# [What you are asked to do]
Look below for the line containing "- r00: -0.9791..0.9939"; from there, print each line exactly up to and including the line containing "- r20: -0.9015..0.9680", and stop.

# [Information provided]
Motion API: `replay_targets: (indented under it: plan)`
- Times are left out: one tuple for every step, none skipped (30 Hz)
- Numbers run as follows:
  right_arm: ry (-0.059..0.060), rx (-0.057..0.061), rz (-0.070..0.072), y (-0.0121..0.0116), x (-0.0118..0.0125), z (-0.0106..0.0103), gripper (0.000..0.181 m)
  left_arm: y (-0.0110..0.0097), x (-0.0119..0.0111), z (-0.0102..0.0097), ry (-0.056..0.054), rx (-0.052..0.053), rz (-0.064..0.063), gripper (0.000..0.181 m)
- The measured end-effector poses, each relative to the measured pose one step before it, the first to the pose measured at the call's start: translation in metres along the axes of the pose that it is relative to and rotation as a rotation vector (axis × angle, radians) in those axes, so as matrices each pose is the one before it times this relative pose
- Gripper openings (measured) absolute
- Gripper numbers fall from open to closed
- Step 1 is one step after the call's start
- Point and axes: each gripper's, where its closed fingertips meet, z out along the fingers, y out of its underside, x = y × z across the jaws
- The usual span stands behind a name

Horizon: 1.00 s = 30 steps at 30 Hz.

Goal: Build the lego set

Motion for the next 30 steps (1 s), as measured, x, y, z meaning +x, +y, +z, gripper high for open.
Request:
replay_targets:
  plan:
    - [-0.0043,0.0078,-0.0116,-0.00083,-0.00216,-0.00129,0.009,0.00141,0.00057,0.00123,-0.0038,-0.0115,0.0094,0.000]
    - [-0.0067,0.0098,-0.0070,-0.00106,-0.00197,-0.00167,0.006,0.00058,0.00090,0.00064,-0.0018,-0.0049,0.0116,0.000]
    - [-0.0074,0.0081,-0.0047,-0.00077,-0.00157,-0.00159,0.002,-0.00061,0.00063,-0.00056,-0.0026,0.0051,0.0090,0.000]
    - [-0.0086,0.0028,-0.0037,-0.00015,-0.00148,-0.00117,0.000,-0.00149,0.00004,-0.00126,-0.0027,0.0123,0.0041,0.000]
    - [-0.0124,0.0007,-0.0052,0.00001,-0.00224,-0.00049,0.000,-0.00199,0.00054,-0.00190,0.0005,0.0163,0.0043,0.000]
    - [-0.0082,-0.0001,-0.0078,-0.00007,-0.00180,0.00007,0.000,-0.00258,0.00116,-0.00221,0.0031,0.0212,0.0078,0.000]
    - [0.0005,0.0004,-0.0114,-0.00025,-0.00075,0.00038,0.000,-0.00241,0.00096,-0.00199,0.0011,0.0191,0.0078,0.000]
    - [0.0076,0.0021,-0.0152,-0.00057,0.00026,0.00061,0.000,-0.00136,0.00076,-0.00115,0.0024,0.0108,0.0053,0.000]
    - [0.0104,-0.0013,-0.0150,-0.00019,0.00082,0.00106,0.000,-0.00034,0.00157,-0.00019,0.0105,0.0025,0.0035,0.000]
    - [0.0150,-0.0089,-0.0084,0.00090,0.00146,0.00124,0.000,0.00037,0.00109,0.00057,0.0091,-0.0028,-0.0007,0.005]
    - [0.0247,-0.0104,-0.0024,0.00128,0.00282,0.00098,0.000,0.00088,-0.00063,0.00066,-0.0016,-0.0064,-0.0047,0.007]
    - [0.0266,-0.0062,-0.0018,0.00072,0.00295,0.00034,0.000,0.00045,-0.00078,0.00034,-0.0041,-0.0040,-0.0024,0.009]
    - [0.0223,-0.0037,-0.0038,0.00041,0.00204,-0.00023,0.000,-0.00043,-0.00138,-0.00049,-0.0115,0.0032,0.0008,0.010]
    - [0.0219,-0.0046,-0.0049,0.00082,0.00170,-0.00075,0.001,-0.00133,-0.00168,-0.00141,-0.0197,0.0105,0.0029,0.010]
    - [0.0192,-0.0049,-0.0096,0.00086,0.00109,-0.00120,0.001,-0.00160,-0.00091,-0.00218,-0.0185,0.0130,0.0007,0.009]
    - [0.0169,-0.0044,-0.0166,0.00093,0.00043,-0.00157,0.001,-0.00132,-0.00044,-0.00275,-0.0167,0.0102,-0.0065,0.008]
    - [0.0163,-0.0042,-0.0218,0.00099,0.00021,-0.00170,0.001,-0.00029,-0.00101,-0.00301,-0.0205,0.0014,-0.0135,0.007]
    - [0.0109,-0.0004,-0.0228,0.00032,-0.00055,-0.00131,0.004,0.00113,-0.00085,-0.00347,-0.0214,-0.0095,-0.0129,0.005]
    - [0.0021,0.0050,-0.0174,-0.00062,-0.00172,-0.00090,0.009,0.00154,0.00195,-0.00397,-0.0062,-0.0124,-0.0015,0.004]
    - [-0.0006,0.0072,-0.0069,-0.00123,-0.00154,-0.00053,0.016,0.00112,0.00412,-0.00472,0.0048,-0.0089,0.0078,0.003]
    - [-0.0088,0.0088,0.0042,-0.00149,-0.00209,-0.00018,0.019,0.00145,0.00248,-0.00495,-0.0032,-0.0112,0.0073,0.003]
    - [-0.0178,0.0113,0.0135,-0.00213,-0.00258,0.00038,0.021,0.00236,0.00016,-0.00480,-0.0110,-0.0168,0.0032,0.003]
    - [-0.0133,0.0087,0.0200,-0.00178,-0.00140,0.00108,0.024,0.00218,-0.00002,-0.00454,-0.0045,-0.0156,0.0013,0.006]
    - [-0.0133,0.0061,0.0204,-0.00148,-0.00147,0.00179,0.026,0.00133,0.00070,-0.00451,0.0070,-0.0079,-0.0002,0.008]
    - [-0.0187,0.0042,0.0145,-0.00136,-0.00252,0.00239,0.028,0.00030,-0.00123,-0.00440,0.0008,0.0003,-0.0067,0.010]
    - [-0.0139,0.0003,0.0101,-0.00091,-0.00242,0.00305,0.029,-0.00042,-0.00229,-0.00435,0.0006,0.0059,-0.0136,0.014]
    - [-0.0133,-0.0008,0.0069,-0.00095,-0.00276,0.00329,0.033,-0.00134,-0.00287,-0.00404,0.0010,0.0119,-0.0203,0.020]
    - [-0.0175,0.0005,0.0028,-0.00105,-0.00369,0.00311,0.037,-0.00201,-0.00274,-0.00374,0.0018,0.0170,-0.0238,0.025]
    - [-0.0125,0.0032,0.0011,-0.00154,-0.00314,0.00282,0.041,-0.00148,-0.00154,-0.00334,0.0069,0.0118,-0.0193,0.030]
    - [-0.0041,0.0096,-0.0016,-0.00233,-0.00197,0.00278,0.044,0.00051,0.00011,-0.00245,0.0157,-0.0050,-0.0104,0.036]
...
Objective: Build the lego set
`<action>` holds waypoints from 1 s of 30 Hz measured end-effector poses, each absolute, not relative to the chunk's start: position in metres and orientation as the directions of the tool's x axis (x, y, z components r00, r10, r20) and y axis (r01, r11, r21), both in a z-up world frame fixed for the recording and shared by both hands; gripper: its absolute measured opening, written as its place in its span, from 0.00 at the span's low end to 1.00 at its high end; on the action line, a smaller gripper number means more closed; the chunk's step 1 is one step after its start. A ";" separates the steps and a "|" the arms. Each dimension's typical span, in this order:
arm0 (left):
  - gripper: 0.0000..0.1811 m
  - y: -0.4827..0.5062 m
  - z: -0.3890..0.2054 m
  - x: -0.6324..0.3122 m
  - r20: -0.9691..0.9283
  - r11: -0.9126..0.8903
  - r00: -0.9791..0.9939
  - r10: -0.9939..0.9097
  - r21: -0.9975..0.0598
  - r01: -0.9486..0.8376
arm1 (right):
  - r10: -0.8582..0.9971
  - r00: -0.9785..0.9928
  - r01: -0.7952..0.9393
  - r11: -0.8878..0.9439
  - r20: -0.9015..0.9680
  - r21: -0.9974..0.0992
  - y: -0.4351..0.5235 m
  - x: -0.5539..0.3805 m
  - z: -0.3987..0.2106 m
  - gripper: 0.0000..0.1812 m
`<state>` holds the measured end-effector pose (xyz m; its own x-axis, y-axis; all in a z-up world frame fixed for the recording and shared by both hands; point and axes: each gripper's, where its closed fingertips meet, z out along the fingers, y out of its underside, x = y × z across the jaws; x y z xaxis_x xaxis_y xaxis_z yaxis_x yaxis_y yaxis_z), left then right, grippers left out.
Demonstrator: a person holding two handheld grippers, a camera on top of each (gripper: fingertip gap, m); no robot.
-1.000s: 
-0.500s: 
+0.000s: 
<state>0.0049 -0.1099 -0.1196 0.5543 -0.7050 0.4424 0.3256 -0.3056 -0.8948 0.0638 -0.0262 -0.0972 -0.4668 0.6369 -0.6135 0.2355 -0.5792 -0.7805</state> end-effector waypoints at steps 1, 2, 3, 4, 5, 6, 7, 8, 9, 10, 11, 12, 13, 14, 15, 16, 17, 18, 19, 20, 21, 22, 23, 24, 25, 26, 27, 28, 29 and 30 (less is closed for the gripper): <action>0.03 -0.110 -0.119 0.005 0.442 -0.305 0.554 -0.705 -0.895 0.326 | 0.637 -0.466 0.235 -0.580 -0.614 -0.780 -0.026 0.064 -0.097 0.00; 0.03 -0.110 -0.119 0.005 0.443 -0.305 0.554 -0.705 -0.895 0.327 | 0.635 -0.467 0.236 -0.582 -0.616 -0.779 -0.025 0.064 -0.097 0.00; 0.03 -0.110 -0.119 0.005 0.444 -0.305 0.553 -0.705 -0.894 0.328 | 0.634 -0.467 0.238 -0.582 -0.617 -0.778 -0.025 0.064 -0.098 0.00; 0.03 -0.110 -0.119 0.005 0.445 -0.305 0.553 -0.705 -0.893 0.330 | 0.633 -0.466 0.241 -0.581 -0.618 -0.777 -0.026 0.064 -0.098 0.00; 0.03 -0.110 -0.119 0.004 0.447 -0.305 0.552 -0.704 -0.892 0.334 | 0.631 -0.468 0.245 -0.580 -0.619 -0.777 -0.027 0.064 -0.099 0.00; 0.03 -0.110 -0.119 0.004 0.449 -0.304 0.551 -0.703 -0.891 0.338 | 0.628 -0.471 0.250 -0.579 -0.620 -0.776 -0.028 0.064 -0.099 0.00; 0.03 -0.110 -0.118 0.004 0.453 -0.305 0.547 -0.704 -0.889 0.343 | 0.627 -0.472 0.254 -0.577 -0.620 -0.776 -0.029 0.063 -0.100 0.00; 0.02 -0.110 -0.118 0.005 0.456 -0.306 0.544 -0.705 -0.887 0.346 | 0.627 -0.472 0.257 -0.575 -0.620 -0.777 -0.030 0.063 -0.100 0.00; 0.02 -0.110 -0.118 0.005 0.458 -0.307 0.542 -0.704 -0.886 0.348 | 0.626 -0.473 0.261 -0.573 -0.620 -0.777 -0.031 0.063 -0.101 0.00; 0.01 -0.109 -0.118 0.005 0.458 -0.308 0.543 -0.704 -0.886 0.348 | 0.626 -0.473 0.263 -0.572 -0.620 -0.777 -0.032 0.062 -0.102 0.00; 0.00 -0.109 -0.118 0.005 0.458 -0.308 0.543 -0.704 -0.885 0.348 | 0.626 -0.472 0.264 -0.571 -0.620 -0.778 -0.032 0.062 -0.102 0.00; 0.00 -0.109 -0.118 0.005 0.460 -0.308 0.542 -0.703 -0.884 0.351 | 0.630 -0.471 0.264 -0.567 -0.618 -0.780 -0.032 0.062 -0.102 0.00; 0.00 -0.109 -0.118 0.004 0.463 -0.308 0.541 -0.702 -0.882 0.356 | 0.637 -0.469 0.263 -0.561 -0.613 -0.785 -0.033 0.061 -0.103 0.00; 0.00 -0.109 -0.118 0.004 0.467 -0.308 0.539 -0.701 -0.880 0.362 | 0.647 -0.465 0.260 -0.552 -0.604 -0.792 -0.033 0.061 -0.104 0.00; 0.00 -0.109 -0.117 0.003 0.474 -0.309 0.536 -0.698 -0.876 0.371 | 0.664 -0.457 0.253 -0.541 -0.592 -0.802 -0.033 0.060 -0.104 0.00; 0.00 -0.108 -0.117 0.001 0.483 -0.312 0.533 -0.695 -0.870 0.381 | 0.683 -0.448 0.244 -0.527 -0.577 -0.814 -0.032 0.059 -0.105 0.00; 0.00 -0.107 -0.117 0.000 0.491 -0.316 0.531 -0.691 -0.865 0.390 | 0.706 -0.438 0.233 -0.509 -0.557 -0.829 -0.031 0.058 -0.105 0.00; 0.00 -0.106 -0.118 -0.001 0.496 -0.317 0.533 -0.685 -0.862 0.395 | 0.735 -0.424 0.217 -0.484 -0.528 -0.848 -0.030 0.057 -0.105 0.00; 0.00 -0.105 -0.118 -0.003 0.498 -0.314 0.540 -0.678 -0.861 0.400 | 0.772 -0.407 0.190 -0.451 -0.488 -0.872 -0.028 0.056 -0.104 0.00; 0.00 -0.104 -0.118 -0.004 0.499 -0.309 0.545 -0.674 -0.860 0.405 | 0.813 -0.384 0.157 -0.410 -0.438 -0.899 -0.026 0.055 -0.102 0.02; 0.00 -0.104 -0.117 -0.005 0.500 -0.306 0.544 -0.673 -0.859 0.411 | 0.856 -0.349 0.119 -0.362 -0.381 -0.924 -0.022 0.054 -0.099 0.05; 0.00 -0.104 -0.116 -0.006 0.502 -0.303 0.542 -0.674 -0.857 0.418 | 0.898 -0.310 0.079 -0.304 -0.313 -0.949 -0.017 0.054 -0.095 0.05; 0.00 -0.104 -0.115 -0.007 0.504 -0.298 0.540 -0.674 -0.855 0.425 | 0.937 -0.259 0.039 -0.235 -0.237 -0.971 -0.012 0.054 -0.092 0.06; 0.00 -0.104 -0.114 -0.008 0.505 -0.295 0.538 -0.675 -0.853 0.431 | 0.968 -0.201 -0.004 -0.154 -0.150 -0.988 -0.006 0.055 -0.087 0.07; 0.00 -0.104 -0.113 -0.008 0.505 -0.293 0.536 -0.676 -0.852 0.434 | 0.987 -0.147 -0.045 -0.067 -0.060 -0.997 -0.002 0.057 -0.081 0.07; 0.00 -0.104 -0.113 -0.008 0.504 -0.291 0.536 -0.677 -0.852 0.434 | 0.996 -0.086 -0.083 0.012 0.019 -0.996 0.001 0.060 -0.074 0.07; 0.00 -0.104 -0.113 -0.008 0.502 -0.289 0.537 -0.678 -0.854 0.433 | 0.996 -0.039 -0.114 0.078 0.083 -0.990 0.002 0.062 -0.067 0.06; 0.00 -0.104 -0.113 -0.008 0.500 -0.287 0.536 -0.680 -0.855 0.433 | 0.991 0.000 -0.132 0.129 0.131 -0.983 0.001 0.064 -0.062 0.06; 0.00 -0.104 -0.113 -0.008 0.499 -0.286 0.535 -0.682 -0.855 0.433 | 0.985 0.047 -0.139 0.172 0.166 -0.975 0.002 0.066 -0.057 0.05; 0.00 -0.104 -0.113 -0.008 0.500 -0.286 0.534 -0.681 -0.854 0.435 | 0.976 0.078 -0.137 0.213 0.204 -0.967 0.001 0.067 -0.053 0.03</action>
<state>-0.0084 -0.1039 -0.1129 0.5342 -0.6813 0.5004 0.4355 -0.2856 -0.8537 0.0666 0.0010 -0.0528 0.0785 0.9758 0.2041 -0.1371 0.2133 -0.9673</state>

# [Task solution]
  - r00: -0.9791..0.9939
  - r10: -0.9939..0.9097
  - r21: -0.9975..0.0598
  - r01: -0.9486..0.8376
arm1 (right):
  - r10: -0.8582..0.9971
  - r00: -0.9785..0.9928
  - r01: -0.7952..0.9393
  - r11: -0.8878..0.9439
  - r20: -0.9015..0.9680

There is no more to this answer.